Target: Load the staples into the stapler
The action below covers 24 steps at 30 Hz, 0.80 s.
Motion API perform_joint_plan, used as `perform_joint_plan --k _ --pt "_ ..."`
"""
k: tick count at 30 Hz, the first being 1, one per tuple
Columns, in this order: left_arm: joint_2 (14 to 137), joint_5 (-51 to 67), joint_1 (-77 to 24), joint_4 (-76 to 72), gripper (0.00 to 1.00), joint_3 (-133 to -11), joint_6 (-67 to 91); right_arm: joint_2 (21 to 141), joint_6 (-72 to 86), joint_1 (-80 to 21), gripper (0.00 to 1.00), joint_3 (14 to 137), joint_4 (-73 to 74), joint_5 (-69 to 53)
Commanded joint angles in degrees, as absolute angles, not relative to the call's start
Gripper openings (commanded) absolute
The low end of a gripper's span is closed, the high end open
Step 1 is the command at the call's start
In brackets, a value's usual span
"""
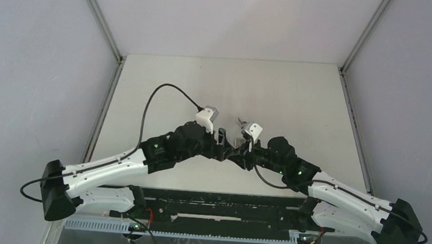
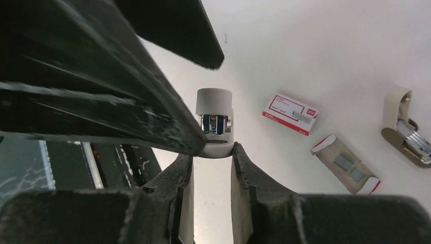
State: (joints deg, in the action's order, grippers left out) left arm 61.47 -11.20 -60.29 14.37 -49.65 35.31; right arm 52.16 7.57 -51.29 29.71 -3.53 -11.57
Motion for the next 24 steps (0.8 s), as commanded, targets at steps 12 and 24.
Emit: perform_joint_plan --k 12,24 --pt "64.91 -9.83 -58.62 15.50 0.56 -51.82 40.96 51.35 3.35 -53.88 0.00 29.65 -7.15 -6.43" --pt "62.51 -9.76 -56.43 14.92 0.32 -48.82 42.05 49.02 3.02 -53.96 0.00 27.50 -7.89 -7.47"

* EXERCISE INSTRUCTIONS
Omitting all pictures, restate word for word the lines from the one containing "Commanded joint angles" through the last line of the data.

* ANSWER BELOW
Commanded joint angles in degrees, as absolute angles, not relative to the call's start
Gripper openings (commanded) absolute
The low end of a gripper's span is closed, the high end open
Step 1 is the command at the call's start
In brackets, a value's usual span
"""
State: (joints deg, in the action's order, grippers left out) left arm 61.47 -11.20 -60.29 14.37 -49.65 35.31; right arm 52.16 7.57 -51.29 29.71 -3.53 -11.57
Motion for the next 24 steps (0.8 s), as commanded, targets at steps 12 and 24.
Emit: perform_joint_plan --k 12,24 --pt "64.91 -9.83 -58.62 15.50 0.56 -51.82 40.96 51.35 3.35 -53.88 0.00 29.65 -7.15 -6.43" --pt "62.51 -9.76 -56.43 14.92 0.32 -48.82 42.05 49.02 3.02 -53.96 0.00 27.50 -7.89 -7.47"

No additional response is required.